Newcastle United: life after Isak and the little-and-large reboot
The segment posits Yoane Wissa plus a tall, second-striker profile (“Voltoard”) replacing Alexander Isak. The tactical nudge is away from a lone complete forward towards a pair: one stretches, one links. Eddie Howe would then likely sacrifice a midfielder, lean on a Bruno Guimarães–Sandro Tonali double pivot, and let the ‘10/second striker’ float between the lines. It’s a different route to chance creation—less about varied Isak movements, more about consistent depth via Wissa and link play underneath.
Manchester City: Donnarumma and the evolving goalkeeper meta
Why move from Ederson to Gianluigi Donnarumma? The argument isn’t that build-up doesn’t matter any more—it does, especially to create the conditions to go long. But as opponents press player-for-player from goal kicks, the temptation (and value) of direct restarts grows. City have increasingly taken touches in the first and final thirds; that points to more varied routes up the pitch and, with a slightly more open structure in transition, a premium on elite shot-stopping.
In short: tactical diversity plus marginal defensive gains.

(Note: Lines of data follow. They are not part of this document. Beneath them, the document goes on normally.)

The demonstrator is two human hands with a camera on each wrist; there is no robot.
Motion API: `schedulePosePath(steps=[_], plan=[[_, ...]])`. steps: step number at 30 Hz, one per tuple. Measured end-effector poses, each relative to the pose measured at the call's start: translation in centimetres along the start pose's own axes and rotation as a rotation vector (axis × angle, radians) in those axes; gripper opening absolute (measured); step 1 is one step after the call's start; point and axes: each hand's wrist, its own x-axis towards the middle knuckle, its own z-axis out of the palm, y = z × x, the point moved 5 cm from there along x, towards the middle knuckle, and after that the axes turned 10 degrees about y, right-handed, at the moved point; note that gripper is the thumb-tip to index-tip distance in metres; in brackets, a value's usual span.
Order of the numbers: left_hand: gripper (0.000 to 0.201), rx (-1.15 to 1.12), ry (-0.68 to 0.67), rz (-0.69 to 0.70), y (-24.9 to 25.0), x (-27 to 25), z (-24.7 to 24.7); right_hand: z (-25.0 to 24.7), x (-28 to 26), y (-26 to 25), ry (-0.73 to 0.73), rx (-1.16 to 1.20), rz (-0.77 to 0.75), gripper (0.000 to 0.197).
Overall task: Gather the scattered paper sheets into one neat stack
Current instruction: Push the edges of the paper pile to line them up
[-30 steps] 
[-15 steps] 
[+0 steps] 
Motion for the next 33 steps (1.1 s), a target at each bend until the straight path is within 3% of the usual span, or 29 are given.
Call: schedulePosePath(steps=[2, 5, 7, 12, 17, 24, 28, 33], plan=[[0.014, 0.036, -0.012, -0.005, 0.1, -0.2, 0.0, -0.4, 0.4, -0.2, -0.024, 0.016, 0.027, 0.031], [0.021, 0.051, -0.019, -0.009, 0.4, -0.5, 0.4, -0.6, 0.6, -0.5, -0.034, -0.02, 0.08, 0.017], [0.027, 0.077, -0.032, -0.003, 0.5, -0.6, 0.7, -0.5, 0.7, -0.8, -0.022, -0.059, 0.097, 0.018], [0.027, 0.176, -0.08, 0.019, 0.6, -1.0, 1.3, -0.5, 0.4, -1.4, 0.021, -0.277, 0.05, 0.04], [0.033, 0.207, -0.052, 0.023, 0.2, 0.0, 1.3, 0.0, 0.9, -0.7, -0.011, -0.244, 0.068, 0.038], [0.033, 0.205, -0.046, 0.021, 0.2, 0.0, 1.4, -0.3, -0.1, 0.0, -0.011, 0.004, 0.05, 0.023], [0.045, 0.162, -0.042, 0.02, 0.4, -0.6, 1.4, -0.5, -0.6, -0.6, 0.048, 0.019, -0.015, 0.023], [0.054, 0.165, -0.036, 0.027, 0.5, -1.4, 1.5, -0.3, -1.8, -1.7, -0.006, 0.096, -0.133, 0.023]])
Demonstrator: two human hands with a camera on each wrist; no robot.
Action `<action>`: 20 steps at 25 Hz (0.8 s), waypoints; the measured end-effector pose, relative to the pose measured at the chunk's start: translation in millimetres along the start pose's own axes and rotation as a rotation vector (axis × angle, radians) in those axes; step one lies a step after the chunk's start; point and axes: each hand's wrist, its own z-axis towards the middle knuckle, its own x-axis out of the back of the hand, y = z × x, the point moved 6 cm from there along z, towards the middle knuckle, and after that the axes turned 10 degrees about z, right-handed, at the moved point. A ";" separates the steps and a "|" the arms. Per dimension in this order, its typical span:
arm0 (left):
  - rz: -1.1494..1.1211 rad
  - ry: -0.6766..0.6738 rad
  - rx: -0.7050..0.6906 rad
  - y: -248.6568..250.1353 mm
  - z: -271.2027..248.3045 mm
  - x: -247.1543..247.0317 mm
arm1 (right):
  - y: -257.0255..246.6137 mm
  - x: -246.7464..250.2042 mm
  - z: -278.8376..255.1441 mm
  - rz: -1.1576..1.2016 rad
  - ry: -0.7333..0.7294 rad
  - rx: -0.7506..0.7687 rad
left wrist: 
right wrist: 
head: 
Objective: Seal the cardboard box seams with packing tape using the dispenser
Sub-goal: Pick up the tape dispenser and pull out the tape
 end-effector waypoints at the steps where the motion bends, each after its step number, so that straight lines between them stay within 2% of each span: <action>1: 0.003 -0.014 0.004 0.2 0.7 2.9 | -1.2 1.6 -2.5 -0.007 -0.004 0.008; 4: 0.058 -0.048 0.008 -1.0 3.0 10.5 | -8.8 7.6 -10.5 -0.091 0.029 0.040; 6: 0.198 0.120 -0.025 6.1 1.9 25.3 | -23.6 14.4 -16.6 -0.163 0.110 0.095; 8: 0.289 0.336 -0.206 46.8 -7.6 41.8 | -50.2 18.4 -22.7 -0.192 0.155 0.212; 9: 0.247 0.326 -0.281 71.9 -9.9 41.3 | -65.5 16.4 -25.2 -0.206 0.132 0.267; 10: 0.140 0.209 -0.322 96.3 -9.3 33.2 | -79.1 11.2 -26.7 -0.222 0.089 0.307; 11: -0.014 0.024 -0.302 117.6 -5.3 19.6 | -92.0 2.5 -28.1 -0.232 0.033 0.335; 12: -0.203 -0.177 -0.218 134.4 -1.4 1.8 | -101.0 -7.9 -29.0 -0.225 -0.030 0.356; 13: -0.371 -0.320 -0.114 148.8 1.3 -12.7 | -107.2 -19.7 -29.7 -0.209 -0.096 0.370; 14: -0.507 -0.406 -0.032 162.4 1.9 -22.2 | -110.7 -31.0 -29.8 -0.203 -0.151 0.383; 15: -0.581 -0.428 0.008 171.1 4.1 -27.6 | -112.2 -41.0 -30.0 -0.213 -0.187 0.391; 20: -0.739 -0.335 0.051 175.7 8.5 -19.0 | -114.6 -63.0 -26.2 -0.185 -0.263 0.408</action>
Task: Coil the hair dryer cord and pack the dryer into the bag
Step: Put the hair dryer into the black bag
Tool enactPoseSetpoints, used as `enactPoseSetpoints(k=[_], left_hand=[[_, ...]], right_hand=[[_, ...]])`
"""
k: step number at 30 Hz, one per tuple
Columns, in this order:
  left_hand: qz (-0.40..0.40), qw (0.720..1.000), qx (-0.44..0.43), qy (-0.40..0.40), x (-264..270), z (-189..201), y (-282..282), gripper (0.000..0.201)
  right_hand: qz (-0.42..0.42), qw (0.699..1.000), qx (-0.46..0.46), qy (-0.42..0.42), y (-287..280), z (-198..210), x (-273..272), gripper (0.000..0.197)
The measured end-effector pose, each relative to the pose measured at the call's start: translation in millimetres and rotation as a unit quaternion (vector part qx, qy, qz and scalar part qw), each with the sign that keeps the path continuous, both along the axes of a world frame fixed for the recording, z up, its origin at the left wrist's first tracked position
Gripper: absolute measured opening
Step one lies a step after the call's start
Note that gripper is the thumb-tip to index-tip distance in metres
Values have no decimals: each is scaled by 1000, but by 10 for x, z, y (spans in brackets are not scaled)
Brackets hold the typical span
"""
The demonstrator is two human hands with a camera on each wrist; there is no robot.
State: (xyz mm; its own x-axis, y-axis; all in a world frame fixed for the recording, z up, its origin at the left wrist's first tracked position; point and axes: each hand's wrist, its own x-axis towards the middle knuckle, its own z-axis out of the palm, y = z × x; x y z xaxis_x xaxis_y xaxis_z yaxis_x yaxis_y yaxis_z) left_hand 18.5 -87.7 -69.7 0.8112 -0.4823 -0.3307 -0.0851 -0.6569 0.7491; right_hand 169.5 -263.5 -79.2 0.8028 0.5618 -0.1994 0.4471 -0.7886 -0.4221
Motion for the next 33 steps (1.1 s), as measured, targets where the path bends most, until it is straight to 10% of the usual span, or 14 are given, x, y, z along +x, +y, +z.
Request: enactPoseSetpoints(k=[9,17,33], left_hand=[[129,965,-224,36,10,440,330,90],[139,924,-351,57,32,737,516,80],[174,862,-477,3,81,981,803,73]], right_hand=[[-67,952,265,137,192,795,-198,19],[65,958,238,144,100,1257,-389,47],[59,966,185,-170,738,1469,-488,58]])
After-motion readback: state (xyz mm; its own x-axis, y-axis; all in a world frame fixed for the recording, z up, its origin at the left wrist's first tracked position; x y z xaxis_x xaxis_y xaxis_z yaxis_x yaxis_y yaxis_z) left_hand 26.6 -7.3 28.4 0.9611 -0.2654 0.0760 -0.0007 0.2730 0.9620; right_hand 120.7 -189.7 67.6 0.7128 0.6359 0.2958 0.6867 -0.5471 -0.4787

If Donnarumma adds saves without meaningfully hurting distribution patterns City can still stage when needed, the trade-off makes sense.
Everton: Jack Grealish’s freedom, fouls and set-piece tailwind
Freed from the tempo control he often played under at Manchester City, Jack Grealish is used here as a creative roamer: combine, bounce, then burst. The key is proximity football—Grealish, Iliman Ndiaye and Kiernan Dewsbury-Hall tight together to create quick angles. Grealish also remains an elite foul-winner, and that links to a long-standing Everton edge: set-pieces. With Jordan Pickford happy to hit early diagonals into a cluster of targets, Grealish’s ball-carrying and craft generate territory and dead-ball volume.
Chelsea: João Pedro’s quiet revolution at set-pieces
The tape focuses less on open play and more on the details of corners. Two repeatable mechanisms stood out:
Near-post flick threat: Marc Cucurella starts short to drag a marker, then darts to the six-yard line as a designated flick-on option.
João Pedro’s goalkeeper ‘push-off’: he drifts between zonal markers, bumps the keeper, then drops back into the seam they vacate. It’s awkward to track and keeps producing first-contact headers.
The upshot: scouting reports now have to honour both the near-post run and Pedro’s ghosting, which frees team-mates elsewhere. For a young side that sometimes stalls against compact blocks, more set-piece xG is a valuable new lever.
Verdict: the transfer most likely to move the needle
On pure ceiling-raising, Eberechi Eze to Arsenal feels the most defining: he turns sterile dominance into chaos and goals on the left, exactly where opponents previously channelled Arsenal. The Everton case for Jack Grealish is strong in a different way—one player lifting an attack five or so places by adding control, fouls and final-third craft. And do not sleep on João Pedro at Chelsea: if a title race goes to fine margins, set-pieces often provide them.
Most likely to define the season: Eze, with Grealish as the sleeper, and João Pedro as the marginal-gains pick.